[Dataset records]
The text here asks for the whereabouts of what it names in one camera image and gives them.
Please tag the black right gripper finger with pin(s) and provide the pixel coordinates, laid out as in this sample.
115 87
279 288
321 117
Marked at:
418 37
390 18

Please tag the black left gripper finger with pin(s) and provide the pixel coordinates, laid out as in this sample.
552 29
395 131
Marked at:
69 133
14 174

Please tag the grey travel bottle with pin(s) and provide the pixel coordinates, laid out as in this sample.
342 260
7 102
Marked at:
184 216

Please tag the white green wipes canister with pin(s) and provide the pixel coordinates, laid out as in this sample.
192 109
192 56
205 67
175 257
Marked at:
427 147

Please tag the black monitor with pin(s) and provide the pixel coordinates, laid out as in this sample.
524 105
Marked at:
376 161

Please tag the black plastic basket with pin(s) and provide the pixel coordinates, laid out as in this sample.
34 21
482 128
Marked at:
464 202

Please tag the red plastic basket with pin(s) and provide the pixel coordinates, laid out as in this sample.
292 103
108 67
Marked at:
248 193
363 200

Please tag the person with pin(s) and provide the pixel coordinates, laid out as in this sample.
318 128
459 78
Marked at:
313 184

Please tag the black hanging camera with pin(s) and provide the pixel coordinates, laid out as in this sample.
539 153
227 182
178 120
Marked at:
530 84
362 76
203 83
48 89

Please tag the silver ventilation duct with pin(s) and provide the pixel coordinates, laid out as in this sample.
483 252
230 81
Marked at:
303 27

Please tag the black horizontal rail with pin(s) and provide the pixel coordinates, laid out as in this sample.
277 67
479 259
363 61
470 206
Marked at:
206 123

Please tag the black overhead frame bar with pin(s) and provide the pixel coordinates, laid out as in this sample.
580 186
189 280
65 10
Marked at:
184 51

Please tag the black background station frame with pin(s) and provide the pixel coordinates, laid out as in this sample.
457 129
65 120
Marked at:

WHAT THE TASK ASKS:
Would you copy all lines in the records where the string "camera" appears?

WRITTEN ANSWER:
The text here asks for the whereabouts of what it names in one camera image and gives them.
Please tag the black hanging camera with pin(s) and provide the pixel coordinates, laid out as in this sample.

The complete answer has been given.